In NRW sind immer weniger "Blüten" im Umlauf

Düsseldorf – In Nordrhein-Westfalen sind erneut deutlich weniger Menschen mit Falschgeld aufgefallen.

Sichergestelltes Falschgeld wird bei einem Pressetermin in der Bundesbank-Filiale präsentiert (Archivbild).
Sichergestelltes Falschgeld wird bei einem Pressetermin in der Bundesbank-Filiale präsentiert (Archivbild).  © Bernd Wüstneck/ZB/dpa

Wie das Landeskriminalamt auf Anfrage der Deutschen Presse-Agentur erklärte, wurden im vergangenen Jahr 473 Fälle erfasst - das entspricht einem Rückgang von 17 Prozent im Vergleich zu 2018, als die Behörden 570 Fälle zählten. 

Damit setzt sich der Trend weiter fort. 2017 waren es noch 668 Fälle gewesen.

Wie viele gefälschte Geldscheine dabei aus dem Verkehr gezogen wurden, wird auf Landesebene seit einiger Zeit nicht mehr erfasst. 
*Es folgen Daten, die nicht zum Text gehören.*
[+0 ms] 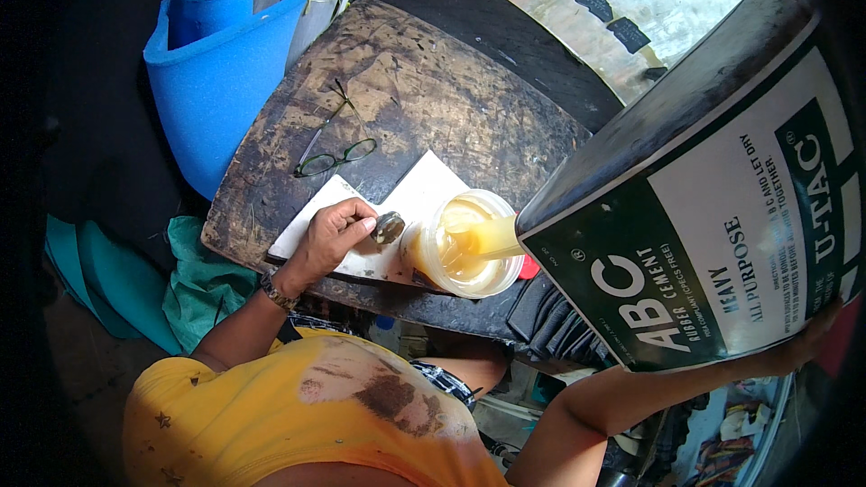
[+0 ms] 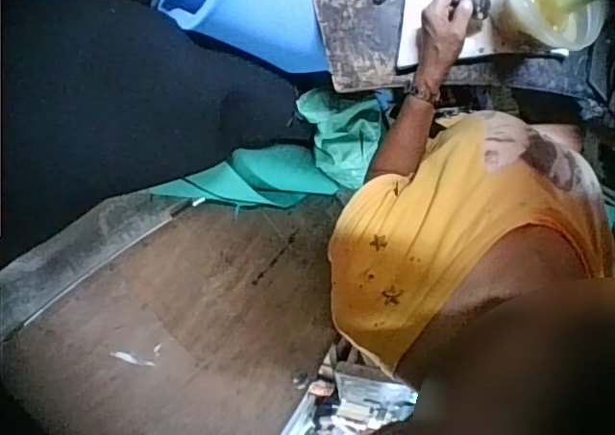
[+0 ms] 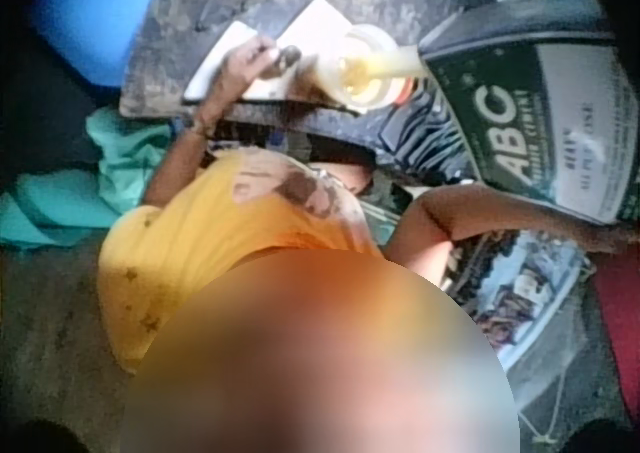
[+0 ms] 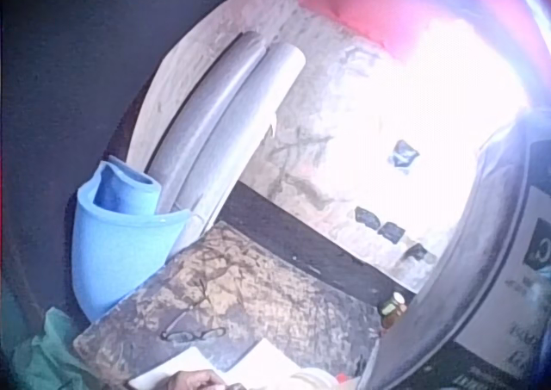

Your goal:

Die Europäische Zentralbank (EZB) hatte im vergangenen Jahr berichtet, dass die Zahl der "Blüten" europaweit zurückgehe. Die EZB führte dies auf die Ausstattung der Euro-Scheine mit neuen Sicherheitsmerkmalen zurück.

Die mit Abstand am häufigsten gefälschte Banknote war bislang der 50-Euro-Schein.